|Perl: the Markov chain saw|
Rsync Scriptby Anonymous Monk
|on Aug 18, 2008 at 17:24 UTC||Need Help??|
Anonymous Monk has asked for the
wisdom of the Perl Monks concerning the following question:
I put together the specs below for a script that I need. I chose Perl because I have some familiarity with it and because I think it is well suited for the task. Here is what I need:
* I have a set of folders in a remote location that I need to sync locally. The folders in the remote location have files added to them routinely throughout the day.
* I only need files synced that have been changed or that are new.
* I need to be able to set limits on what is synched. Currently I only need to sync .zip files under 250 MB. I would like these options to be set via command line.
* It needs to have an efficient copy engine as there is a great distance between the sites. Something similar to rsync.
* I need it to keep a log of what has been synchronized.
* -Very Important- I either need the application to be multi-threaded so that it can synch more than one file at a time or I need to be able to run more than one copy of the application at the same time.
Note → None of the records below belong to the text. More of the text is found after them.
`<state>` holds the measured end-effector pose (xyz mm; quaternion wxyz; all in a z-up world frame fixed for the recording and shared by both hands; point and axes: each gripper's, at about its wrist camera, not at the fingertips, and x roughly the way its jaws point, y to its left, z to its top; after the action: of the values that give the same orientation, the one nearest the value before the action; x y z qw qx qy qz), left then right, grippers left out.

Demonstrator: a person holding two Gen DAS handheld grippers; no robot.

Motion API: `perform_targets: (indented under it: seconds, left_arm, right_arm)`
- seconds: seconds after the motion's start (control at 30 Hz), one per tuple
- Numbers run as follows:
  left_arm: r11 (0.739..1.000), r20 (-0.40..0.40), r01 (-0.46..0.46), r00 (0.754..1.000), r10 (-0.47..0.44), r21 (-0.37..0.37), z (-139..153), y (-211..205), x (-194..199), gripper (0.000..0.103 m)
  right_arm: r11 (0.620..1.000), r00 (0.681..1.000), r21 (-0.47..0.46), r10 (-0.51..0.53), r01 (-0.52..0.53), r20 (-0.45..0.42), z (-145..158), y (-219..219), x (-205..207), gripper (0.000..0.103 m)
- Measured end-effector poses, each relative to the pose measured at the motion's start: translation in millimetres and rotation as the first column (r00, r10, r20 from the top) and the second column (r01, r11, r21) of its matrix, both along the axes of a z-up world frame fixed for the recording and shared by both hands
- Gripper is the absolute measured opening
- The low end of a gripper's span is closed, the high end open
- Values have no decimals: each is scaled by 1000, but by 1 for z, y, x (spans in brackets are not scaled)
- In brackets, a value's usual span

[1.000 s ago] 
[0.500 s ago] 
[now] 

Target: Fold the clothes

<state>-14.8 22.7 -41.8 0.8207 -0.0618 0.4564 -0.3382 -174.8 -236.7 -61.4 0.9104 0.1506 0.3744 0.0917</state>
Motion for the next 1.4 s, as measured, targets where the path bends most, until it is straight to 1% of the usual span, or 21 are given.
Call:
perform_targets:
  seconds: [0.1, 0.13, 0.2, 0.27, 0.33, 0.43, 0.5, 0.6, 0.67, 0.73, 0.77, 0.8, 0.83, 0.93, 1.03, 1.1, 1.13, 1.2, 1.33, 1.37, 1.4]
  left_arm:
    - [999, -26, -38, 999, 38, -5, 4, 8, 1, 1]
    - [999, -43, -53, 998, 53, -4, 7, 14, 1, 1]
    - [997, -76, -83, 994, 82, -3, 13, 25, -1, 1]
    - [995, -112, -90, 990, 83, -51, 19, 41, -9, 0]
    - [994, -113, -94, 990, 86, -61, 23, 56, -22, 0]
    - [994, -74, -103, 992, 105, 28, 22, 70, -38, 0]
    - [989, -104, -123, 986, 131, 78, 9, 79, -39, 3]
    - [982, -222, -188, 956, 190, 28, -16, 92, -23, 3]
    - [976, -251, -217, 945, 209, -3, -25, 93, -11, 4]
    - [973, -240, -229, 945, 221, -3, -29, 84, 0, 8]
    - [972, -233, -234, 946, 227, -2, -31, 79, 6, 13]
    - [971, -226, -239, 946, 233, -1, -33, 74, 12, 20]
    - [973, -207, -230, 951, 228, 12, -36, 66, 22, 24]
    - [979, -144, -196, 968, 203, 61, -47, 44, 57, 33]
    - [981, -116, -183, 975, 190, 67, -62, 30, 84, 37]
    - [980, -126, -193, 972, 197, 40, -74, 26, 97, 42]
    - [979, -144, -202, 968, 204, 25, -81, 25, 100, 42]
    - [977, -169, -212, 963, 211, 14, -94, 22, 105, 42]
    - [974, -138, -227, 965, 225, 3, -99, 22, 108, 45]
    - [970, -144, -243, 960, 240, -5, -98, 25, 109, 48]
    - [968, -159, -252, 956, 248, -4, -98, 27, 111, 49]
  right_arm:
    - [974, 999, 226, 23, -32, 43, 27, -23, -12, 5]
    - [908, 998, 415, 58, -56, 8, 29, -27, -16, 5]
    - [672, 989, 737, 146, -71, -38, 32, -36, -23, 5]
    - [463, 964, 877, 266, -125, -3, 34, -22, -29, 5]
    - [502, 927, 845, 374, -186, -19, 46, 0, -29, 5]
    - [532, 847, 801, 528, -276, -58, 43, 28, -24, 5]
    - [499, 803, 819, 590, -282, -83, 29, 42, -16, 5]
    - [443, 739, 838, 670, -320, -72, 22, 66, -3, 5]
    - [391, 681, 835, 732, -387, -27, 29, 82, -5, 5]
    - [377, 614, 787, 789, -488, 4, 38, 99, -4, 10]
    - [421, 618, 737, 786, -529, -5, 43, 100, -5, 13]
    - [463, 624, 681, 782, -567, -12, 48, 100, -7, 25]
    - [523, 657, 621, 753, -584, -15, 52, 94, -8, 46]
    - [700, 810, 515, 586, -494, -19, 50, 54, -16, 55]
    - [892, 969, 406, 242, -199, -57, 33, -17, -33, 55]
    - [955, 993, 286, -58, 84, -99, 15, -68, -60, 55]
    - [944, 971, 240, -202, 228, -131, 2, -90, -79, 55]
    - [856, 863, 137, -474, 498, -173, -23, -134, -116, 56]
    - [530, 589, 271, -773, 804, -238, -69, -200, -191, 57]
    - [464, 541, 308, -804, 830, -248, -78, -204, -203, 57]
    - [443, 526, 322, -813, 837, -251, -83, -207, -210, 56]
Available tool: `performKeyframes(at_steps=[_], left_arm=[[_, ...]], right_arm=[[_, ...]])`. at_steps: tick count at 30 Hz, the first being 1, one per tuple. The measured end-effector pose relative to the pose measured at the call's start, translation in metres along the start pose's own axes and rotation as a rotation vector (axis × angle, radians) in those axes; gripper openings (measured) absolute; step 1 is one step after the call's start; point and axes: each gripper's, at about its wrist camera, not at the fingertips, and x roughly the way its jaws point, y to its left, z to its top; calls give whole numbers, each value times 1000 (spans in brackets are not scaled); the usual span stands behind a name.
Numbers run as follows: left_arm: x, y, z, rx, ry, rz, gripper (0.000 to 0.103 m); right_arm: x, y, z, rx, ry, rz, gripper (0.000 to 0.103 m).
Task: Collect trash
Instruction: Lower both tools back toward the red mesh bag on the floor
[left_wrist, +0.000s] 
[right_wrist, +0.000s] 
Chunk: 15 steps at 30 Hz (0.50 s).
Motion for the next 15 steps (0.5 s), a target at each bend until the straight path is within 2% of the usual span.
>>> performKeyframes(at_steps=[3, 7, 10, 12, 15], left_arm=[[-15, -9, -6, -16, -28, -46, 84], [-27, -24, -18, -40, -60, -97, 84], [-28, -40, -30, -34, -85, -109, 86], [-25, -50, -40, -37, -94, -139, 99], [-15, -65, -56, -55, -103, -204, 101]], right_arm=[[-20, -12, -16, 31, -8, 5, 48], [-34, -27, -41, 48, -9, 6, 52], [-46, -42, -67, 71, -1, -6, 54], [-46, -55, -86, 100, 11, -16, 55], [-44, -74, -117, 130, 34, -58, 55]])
Here is why. Say I have the script set to run every 15 minutes. If a user adds a 240 MB file, it may take longer than 15 minutes to sync the file. When the next run starts, I need the script to notice that the first file is already being updated and move on to the second file (by the way, some files are relatively small), thus I need to have two copies or threads (sometimes a few more) running at the same time.
My first thought was rsync, but I ran into a problem with it because it doesn't do file locking. When I use rsync, it comes to a large file that needs to be synchronized and it starts to work. The next time rsync runs, it comes to the same file that is not yet done and again tries to sync it. There is also a problem in that the first run of rsync then continues on to the next file that needed updating when it last checked, but other runs may have already updated that same file.
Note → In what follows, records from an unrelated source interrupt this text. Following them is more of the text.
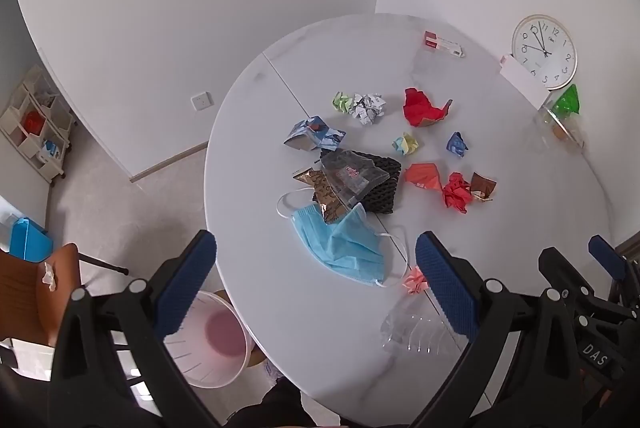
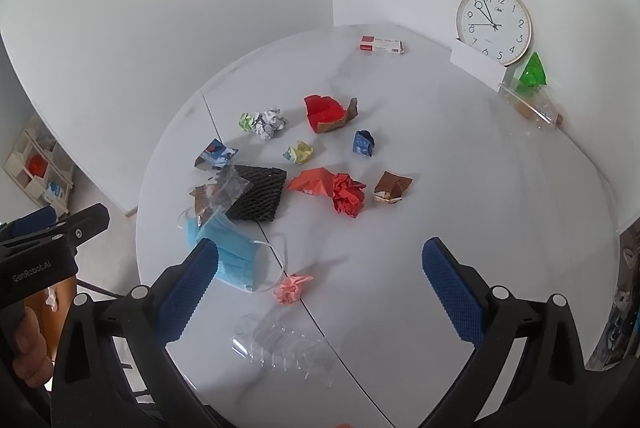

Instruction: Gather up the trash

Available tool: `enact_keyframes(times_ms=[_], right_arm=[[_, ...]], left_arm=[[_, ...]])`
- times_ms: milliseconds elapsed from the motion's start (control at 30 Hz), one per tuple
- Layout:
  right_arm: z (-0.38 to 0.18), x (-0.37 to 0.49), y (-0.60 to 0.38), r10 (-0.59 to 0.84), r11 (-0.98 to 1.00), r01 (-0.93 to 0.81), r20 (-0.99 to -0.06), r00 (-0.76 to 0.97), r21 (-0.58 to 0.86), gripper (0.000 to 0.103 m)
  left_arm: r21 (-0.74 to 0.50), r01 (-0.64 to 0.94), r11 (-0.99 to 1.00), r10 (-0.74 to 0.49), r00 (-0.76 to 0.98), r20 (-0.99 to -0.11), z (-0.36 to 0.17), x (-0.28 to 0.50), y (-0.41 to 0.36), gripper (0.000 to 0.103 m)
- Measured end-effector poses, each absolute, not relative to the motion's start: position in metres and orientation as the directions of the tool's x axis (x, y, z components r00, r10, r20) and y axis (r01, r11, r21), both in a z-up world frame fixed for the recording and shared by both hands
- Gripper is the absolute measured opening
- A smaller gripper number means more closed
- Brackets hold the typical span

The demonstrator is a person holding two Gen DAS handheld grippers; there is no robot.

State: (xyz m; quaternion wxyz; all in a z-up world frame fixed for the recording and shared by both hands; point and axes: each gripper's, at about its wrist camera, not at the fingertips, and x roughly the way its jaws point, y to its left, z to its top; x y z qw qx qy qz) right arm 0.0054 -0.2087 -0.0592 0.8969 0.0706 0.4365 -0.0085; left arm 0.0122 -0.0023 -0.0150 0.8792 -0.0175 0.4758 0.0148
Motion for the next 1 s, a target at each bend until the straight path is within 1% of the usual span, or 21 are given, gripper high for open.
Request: enact_keyframes(times_ms=[1000], right_arm=[[-0.064,0.004,-0.201,0.043,0.993,0.065,-0.793,0.608,0.103,0.101]], left_arm=[[-0.021,-0.046,0.999,0.007,0.541,-0.841,-0.018,0.004,-0.001,0.095]])
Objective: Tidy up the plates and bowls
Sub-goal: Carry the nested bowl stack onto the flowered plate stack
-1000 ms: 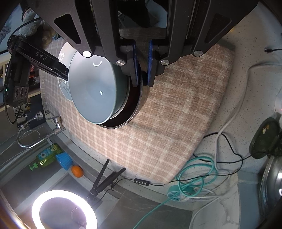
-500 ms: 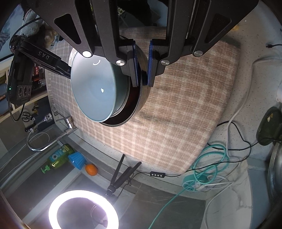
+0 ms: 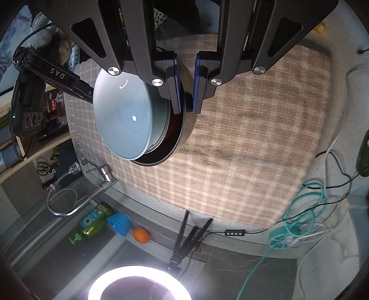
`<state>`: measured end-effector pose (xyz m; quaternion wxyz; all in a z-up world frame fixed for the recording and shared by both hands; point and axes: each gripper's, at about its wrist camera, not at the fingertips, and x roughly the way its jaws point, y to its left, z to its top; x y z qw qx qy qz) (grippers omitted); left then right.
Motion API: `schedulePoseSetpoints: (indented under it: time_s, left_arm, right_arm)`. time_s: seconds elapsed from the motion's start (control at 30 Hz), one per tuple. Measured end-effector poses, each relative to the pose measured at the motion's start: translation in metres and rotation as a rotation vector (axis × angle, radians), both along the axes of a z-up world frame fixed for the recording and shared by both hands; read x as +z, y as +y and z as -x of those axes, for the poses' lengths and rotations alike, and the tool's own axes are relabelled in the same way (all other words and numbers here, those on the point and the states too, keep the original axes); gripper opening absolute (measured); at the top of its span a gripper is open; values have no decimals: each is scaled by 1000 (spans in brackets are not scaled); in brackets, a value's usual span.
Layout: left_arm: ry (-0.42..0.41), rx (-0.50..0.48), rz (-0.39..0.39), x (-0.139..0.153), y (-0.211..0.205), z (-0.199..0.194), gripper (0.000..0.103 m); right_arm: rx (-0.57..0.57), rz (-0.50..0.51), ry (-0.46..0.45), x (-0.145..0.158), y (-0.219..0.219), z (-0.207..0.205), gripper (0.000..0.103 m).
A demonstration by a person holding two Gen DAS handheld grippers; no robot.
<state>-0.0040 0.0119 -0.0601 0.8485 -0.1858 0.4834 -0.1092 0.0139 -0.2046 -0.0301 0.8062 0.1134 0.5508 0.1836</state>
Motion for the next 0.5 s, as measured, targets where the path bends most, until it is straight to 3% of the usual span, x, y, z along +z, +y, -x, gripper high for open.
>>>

So, I was thinking that a script could call rsync using a system call and rsync's -i option (itemize changes) that would be written out to a text file. The script would then look at the text file and create a single rsync instance per file to update. The script would have to keep track of which files are still being updated so as not to attempt to update them again unless the first update failed. It would need to be able to set the number of threads that the script uses, again hopefully on the command line. By the way, this script would currently need to run using rsync and cygwin on Windows (currently working) but it would probably need to run on Linux in the future as it would need to run at different locations.
The problem is that this is all a bit over my head as I have never done anything quite that elaborate. So I have three questions:
1.) Does this sound do-able or is there a better way?
2.) Has anyone seen a script that is similar to this that I might use to get started?
3.) Are there any Perl hackers out there that may wish to take on a small project like this for a few bucks?
Thank you all.